» Exercise description:
Below is a listing. Set down exactly the lines from the one containing "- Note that" through the one containing "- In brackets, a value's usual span", both ends included, and leave out the rest.

*** Opening Information shown ***

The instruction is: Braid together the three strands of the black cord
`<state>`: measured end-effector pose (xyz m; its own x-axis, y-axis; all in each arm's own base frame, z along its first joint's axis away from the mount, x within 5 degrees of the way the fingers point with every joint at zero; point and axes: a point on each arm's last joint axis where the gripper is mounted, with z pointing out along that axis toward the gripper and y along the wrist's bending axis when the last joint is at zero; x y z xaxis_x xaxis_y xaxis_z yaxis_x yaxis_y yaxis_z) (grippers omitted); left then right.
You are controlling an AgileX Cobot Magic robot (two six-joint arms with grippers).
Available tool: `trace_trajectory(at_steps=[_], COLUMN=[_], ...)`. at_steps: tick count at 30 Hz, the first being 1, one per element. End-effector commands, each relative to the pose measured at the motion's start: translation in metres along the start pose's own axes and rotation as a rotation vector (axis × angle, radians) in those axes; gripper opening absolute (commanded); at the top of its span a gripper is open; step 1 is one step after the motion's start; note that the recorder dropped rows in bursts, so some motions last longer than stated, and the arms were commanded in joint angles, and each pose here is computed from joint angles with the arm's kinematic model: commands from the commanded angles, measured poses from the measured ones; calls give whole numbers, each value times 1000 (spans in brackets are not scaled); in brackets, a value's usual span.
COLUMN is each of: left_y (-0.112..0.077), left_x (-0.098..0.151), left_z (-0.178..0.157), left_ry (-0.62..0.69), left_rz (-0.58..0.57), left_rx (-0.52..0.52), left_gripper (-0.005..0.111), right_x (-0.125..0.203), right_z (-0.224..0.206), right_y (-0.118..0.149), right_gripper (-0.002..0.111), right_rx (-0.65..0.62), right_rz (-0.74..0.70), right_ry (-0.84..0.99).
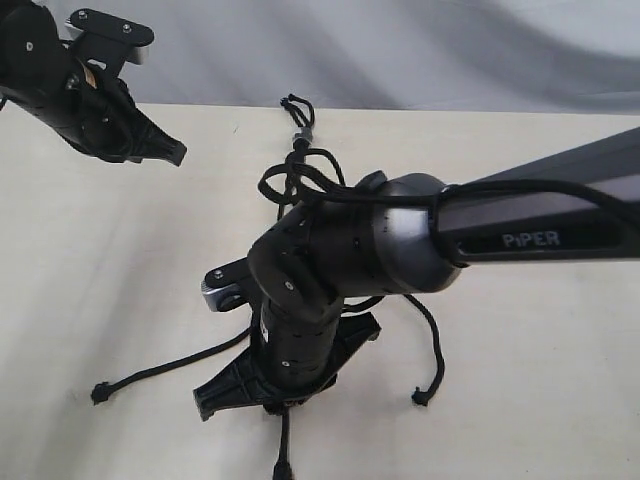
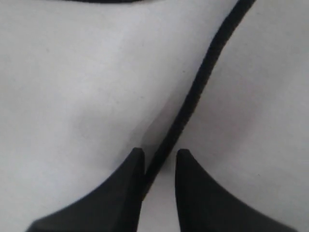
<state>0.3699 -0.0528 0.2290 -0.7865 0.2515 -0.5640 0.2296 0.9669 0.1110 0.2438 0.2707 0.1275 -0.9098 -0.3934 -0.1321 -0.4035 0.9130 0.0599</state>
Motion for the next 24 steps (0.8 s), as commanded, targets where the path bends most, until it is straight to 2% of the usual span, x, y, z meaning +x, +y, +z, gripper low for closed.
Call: trace_trajectory(at_steps=[1, 6, 8, 10, 16, 20, 24], left_y=[0, 0, 0, 0, 0, 0, 0], left_x=[1, 1, 2, 2, 2, 2, 2], left_z=[-1, -1, -1, -1, -1, -1, -1], left_ry=[-4, -2, 0, 0, 4, 4, 4], left_rz=[-12, -12, -12, -12, -12, -12, -12], left_rx=[0, 0, 0, 0, 0, 0, 0], left_gripper=[0, 0, 0, 0, 0, 0, 0], right_x=[-4, -2, -4, -9, -24, -38, -57], right_z=[6, 0, -4, -8, -26, -46, -63], right_y=[2, 4, 7, 9, 11, 4, -21], right_gripper=[23, 20, 13, 0, 0, 0, 0], right_rx=[15, 10, -6, -14, 31, 163, 451], right_rz=[-59, -179, -223, -267, -343, -405, -538], right_ry=[36, 107, 117, 98, 72, 74, 16])
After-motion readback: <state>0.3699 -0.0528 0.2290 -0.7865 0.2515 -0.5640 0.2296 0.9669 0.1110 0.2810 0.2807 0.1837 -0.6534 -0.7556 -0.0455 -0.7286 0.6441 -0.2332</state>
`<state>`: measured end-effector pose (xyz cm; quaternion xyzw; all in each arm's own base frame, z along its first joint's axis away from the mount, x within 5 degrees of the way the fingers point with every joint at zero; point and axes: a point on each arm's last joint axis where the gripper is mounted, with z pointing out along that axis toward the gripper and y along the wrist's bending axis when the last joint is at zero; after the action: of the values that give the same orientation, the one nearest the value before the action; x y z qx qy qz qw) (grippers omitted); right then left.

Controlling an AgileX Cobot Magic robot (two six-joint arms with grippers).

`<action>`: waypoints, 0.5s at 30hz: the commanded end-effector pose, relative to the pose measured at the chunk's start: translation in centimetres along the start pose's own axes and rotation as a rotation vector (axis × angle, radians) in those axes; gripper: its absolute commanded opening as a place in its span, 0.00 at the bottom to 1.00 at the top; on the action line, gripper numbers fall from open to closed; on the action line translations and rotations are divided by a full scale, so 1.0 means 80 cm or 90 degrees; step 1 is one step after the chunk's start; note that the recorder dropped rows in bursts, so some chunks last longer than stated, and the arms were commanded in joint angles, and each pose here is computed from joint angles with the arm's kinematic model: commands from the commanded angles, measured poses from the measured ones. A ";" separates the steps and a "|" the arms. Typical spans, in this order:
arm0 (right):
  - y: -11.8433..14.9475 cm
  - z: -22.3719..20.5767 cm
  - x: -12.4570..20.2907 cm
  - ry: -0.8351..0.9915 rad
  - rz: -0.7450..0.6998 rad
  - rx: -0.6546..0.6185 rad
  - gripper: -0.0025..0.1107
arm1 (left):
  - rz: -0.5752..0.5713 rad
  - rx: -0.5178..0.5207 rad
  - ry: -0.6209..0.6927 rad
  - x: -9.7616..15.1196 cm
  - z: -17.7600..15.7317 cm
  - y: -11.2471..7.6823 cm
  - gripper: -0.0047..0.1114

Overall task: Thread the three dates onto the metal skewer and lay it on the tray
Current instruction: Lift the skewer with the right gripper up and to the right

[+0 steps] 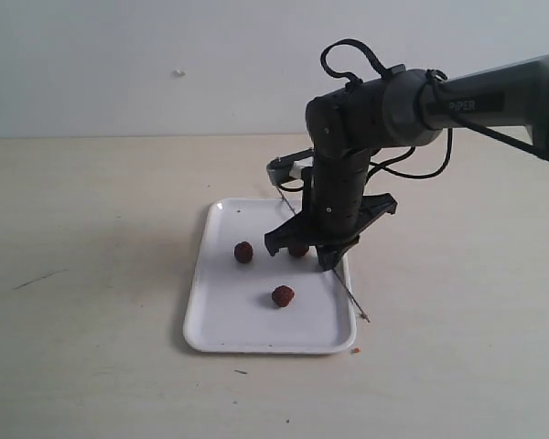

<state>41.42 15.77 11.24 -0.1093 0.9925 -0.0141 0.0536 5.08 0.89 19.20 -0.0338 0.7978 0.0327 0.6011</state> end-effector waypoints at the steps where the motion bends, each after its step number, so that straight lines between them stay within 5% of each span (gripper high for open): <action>1: -0.010 0.000 0.000 0.000 0.018 0.049 0.02 | -0.011 0.002 -0.005 0.000 0.000 0.000 0.04; 10: -0.036 -0.083 -0.002 -0.078 0.025 0.159 0.02 | -0.011 0.002 -0.005 0.000 0.000 0.000 0.04; 15: -0.044 -0.153 0.013 -0.095 -0.072 0.172 0.02 | -0.011 0.002 -0.005 0.000 0.000 0.000 0.04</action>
<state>40.74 13.01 20.33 -0.1217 0.9752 -0.1297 0.1317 5.08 0.89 19.20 -0.0338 0.7978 0.0327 0.6011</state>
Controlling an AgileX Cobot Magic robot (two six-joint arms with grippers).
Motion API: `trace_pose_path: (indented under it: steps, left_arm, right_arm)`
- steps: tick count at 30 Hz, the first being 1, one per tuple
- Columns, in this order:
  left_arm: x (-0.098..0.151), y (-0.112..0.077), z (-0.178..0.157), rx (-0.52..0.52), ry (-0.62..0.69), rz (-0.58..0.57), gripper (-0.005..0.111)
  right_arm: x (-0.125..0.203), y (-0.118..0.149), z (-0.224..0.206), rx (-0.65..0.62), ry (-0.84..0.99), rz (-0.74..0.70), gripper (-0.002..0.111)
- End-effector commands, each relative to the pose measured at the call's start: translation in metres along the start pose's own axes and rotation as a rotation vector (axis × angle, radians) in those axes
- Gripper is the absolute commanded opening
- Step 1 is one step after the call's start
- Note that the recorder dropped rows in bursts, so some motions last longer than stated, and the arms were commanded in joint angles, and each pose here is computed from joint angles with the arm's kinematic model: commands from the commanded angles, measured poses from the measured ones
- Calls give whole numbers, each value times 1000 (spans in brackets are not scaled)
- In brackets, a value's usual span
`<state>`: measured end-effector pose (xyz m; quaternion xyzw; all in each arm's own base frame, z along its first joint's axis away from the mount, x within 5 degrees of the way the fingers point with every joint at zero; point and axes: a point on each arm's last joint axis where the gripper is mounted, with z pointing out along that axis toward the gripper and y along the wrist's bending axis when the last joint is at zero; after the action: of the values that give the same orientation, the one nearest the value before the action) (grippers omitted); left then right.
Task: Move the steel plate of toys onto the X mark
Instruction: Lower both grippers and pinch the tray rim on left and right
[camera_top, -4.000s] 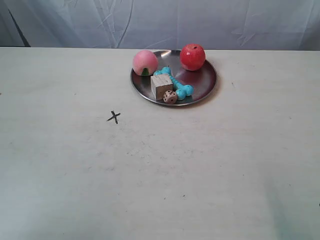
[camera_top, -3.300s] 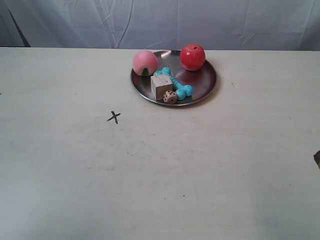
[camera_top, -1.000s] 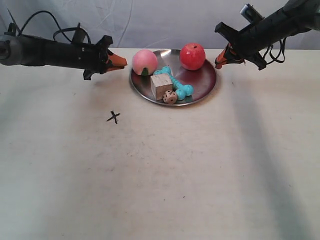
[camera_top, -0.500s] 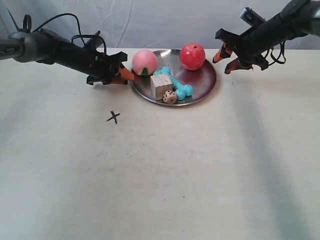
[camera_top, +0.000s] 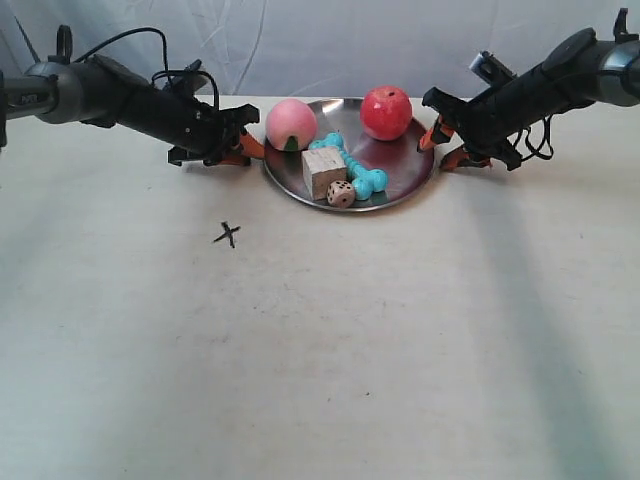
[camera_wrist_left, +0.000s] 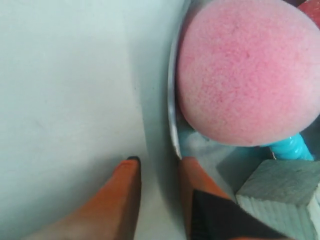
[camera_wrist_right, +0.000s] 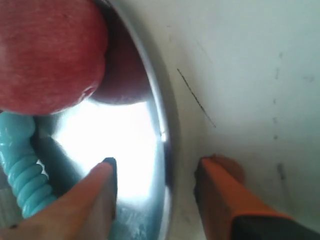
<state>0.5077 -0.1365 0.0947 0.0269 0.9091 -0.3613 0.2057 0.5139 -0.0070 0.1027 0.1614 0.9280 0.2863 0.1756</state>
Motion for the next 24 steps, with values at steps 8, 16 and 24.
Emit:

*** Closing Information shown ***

» Final answer:
- Note that the recorder dropped rows in bursts, so some motions last longer than stated, and the arms were commanded in joint angles, and each pose here is computed from joint angles with the arm's kinematic model: commands from the commanded angles, measured poses from the measured ones
- Calls give whole numbers, each value times 1000 (spans in brackets are not scaled)
- In brackets, a value's usual span

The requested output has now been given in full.